Aim of the task -> Retype the lines from the first one in the records down to the line containing "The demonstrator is", counting both, and leave out any pictures.

Data for review ->

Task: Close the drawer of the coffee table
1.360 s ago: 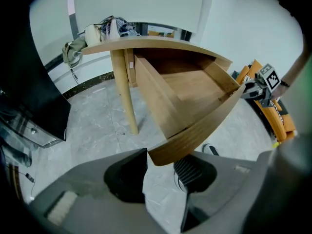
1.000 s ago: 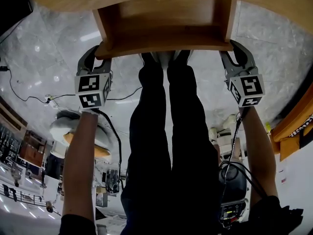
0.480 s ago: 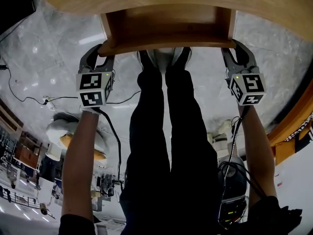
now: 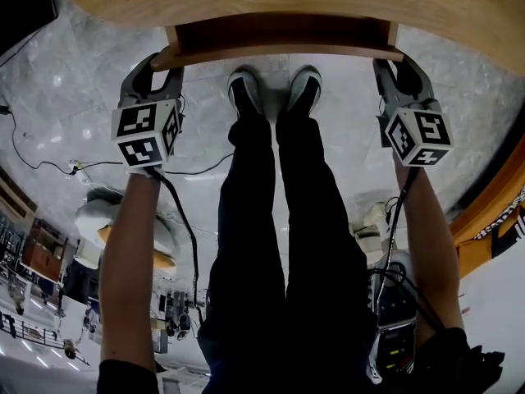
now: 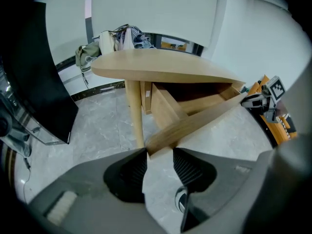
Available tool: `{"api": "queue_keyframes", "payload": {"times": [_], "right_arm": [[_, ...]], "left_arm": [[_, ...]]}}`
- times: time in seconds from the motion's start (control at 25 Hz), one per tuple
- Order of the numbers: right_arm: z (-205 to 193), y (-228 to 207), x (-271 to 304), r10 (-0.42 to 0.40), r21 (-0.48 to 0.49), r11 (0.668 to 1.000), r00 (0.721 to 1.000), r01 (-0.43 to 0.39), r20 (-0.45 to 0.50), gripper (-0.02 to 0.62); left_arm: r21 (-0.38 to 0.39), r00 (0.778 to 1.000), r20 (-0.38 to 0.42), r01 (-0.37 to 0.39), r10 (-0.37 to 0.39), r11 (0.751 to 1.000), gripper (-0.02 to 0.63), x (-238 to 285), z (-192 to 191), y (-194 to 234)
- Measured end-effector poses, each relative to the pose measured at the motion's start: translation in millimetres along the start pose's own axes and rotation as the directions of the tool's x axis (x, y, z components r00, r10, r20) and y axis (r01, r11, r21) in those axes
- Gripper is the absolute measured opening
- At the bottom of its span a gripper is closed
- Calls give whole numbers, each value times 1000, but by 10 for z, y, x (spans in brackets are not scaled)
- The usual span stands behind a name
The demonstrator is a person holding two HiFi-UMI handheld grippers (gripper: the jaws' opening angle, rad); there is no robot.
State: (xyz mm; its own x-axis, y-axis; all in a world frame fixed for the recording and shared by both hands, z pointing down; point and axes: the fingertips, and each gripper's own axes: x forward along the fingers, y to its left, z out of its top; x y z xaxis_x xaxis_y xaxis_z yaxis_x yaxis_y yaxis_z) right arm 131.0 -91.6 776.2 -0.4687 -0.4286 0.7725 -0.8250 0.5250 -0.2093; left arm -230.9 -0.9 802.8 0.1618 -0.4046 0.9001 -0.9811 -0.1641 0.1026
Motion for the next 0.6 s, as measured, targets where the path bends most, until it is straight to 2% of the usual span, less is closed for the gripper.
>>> {"api": "queue_keyframes", "payload": {"times": [0.4, 0.6], "right_arm": [[323, -214, 165, -30, 195, 981, 990, 2, 136, 110], [430, -258, 251, -46, 271, 963, 974, -16, 223, 110]], "left_arm": [[-107, 997, 58, -37, 44, 994, 173, 130, 355, 85], [-114, 993, 97, -52, 64, 992, 173, 183, 487, 163]]}}
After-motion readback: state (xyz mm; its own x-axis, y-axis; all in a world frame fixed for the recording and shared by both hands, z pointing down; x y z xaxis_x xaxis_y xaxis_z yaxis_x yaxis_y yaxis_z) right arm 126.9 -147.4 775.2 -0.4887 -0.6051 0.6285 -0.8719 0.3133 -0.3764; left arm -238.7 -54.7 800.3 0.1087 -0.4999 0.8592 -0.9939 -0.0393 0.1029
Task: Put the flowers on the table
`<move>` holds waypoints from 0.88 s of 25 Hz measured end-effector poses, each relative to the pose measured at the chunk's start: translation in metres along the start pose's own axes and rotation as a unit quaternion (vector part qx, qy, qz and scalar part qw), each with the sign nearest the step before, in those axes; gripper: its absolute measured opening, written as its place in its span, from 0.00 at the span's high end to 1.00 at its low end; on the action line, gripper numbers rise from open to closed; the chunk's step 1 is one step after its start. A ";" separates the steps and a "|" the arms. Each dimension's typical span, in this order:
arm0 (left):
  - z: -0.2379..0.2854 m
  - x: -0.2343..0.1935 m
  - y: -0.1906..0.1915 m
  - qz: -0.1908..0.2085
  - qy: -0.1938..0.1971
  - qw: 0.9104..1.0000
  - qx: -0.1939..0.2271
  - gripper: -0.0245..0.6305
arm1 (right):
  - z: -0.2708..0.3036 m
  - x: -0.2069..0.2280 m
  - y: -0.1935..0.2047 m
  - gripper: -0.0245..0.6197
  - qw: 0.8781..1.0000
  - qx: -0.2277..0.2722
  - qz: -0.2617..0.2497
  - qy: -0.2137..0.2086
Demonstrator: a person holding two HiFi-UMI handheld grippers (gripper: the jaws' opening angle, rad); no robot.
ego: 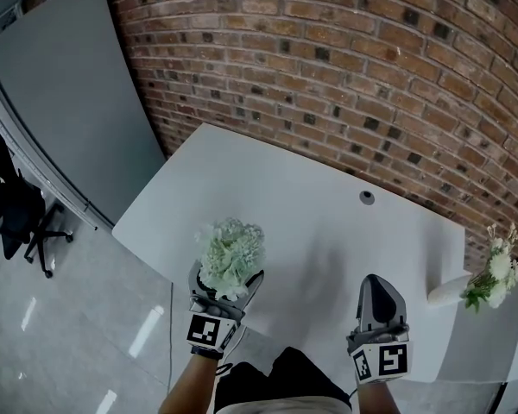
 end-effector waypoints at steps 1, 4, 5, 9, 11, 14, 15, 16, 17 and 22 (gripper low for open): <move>-0.002 0.000 -0.001 0.000 -0.001 1.000 -0.002 0.29 | 0.000 0.000 -0.001 0.94 1.000 0.000 0.001 -0.001; -0.010 -0.001 -0.005 -0.001 -0.007 1.000 -0.009 0.27 | 0.000 0.001 -0.009 0.94 1.000 -0.002 0.002 -0.003; -0.015 -0.001 -0.008 -0.001 -0.011 1.000 -0.012 0.27 | -0.001 0.002 -0.012 0.94 1.000 -0.004 0.002 -0.002; -0.039 -0.005 -0.023 -0.007 -0.031 0.999 -0.030 0.27 | -0.008 0.002 -0.030 0.94 1.000 -0.013 0.001 0.001; -0.049 -0.008 -0.032 -0.009 -0.041 0.999 -0.033 0.27 | -0.009 0.000 -0.041 0.94 1.000 -0.014 0.001 0.003; -0.062 -0.011 -0.048 -0.007 -0.043 0.998 -0.033 0.27 | -0.013 -0.010 -0.056 0.94 1.000 -0.014 0.002 0.003; -0.066 -0.011 -0.053 -0.010 -0.043 0.999 -0.031 0.27 | -0.015 -0.014 -0.060 0.94 1.000 -0.014 0.003 0.003; -0.071 -0.011 -0.057 -0.015 -0.044 0.998 -0.029 0.27 | -0.018 -0.018 -0.063 0.94 1.000 -0.014 0.004 0.003; -0.076 -0.011 -0.061 -0.018 -0.047 0.998 -0.028 0.27 | -0.021 -0.022 -0.066 0.94 1.000 -0.014 0.006 0.003; -0.104 -0.008 -0.081 -0.025 -0.059 0.998 -0.025 0.28 | -0.043 -0.040 -0.078 0.94 1.000 -0.016 0.007 0.006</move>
Point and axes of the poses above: the fingertips, and each gripper's own axes: z forward along the fingers, x to its right, y out of its underside, the point moved 3 cm from there along -z, backward along the fingers, and after that the axes turned 3 degrees about -z, right-handed, at the moved point
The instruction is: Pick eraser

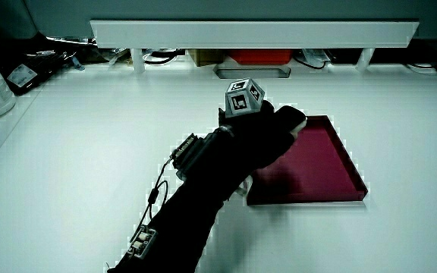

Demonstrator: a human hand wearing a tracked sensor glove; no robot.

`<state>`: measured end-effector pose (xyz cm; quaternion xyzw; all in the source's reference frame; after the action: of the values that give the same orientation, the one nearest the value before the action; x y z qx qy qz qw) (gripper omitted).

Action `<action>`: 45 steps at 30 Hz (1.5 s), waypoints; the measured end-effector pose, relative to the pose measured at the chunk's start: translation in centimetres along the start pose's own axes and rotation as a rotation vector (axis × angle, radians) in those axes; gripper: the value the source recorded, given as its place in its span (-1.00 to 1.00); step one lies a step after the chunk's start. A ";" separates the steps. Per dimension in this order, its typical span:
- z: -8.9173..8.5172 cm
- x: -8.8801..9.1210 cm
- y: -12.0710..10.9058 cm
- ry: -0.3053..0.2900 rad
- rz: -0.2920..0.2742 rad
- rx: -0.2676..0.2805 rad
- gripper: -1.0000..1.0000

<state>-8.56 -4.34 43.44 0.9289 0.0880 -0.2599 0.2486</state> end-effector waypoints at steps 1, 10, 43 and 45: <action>-0.4 0.3 0.1 0.022 0.001 -0.001 0.00; -6.2 -1.1 2.6 0.096 0.056 -0.092 0.00; -8.5 -3.0 3.4 0.044 0.036 -0.125 0.76; -7.9 -3.4 3.3 0.013 0.022 -0.111 0.84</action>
<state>-7.04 -3.25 52.49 0.9162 0.0937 -0.2458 0.3022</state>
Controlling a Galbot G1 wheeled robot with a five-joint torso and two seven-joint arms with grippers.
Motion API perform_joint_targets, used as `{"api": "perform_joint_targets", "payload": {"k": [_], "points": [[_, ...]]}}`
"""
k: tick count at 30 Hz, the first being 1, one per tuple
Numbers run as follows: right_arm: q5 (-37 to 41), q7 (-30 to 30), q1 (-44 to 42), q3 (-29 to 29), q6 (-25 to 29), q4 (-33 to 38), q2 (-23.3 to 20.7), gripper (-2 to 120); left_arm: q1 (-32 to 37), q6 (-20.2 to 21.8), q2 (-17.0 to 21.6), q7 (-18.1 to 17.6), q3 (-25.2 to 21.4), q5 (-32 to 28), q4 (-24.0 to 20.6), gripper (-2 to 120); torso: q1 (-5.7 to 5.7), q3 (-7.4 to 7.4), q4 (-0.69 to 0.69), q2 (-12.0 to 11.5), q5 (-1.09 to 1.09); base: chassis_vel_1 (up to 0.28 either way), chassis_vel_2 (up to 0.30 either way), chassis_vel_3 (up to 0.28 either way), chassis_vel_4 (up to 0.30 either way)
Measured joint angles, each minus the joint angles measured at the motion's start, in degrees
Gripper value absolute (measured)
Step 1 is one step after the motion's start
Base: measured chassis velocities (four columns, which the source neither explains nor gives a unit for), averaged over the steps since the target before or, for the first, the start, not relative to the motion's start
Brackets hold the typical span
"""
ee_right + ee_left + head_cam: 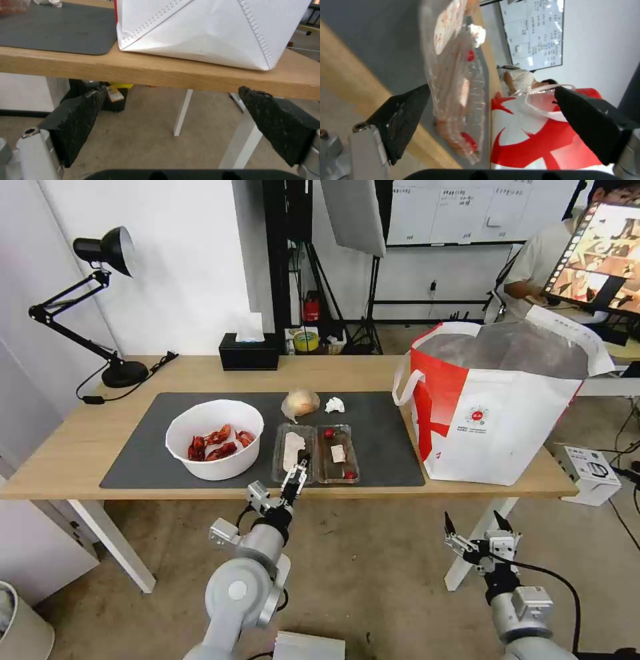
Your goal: Pick up the trash from the table and place it into the takeout bag.
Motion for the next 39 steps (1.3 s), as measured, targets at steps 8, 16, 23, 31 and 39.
{"api": "perform_joint_targets", "payload": {"k": [8,16,23,31,39], "points": [[0.0,-0.1,0.3,-0.2,0.0,-0.2,0.2,100,-1.6,0.1,1.6,2.6,1.5,1.9,-0.7,100,0.00,0.00,0.00,0.0,0.00,0.000,0.000,0.000,0.000],[0.0,-0.3,1.0,-0.1,0.2,-0.4,1.2,100,-5.1,0.4,5.1,8.7,5.9,5.7,2.4,100,0.00,0.00,0.00,0.0,0.00,0.000,0.000,0.000,0.000],[0.2,-0.4,0.9,0.5,0.5,-0.4,1.4,100,-6.5,1.1,5.1,11.8,8.2,9.8,3.5,100,0.00,0.00,0.00,0.0,0.00,0.000,0.000,0.000,0.000],[3.8,-1.7,1.9,0.0,0.4,0.9,1.4,100,-8.5,0.8,8.2,18.0,7.8,25.7,6.4,96,0.00,0.00,0.00,0.0,0.00,0.000,0.000,0.000,0.000],[15.2,-4.4,5.9,-2.0,-2.3,3.6,-0.7,100,-9.4,-1.3,11.8,22.8,7.3,38.3,9.9,66,0.00,0.00,0.00,0.0,0.00,0.000,0.000,0.000,0.000]]}}
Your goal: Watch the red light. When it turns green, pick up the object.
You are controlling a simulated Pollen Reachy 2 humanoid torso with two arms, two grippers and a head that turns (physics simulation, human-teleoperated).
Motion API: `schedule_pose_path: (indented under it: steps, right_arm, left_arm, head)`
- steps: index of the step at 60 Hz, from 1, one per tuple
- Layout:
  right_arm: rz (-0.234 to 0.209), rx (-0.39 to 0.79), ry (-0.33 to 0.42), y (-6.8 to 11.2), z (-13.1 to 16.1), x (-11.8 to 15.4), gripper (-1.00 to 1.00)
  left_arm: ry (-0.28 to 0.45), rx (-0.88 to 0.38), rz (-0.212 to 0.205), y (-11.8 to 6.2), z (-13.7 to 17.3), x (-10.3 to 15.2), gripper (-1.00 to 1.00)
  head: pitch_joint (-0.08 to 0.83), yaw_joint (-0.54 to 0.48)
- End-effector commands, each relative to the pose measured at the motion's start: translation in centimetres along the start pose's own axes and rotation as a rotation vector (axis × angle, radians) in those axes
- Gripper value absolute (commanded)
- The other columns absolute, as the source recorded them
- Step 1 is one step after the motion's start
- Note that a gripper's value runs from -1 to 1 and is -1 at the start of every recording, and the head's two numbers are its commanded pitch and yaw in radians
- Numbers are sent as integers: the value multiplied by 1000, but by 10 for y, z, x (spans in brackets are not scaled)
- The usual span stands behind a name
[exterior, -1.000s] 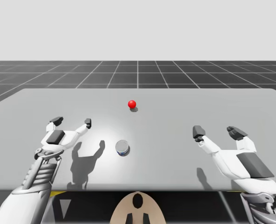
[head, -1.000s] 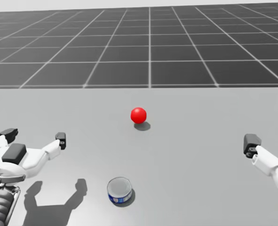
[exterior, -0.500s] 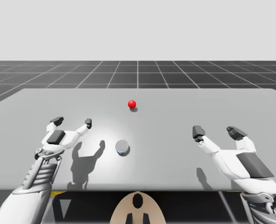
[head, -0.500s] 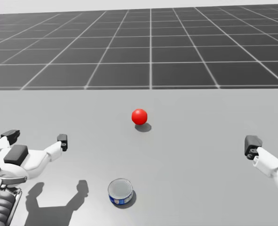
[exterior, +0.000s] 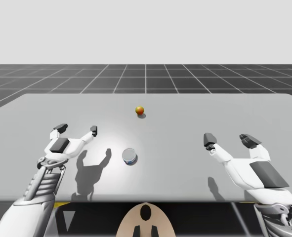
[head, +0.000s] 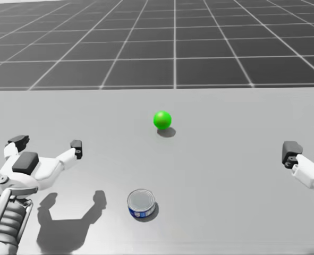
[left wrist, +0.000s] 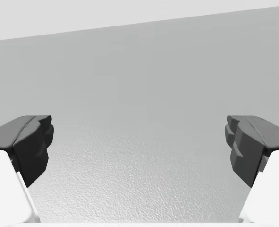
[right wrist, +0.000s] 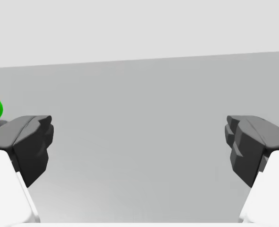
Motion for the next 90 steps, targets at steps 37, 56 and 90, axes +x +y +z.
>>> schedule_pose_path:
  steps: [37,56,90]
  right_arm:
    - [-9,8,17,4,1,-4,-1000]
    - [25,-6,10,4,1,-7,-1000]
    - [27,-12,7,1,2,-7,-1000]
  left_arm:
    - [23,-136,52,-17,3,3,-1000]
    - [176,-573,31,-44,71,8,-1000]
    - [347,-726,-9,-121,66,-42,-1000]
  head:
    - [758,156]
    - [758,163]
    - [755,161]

Answer for this exercise ->
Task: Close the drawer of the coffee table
1.360 s ago: 
1.000 s ago: 
0.480 s ago: 
now: 
now: 
Available tool: `{"api": "queue_keyframes", "payload": {"times": [_], "right_arm": [[_, ...]], "left_arm": [[_, ...]]}}`
- times: time in seconds from the motion's start (control at 25 Hz), one per tuple
- Order of the numbers: right_arm: z (-205 to 193), y (-228 to 207), x (-271 to 304), r10 (-0.42 to 0.40), r21 (-0.48 to 0.49), r11 (0.668 to 1.000), r00 (0.721 to 1.000), r01 (-0.43 to 0.39), r20 (-0.45 to 0.50), gripper (-0.02 to 0.62); left_arm: r21 (-0.38 to 0.39), r00 (0.778 to 1.000), r20 (-0.38 to 0.42), r01 (-0.37 to 0.39), r10 (-0.37 to 0.39), r11 (0.751 to 1.000), gripper (-0.02 to 0.63), x (-238 to 285), z (-192 to 191), y (-194 to 234)
- Measured end-effector poses, each relative to the pose measured at the motion's start: translation in millimetres along the start pose's own axes and rotation as the directions of the tool's x axis (x, y, z components r00, r10, r20) and y axis (r01, r11, r21) in those axes
- Gripper is the absolute measured opening
- At the bottom of its span a gripper is closed
- Calls give whole numbers, each value times 1000, but by 10 for z, y, x (spans in brackets are not scaled)
- The usual span stands behind a name
The demonstrator is a person holding two HiFi-UMI handheld grippers (gripper: the jaws' opening angle, rad); there is no robot.

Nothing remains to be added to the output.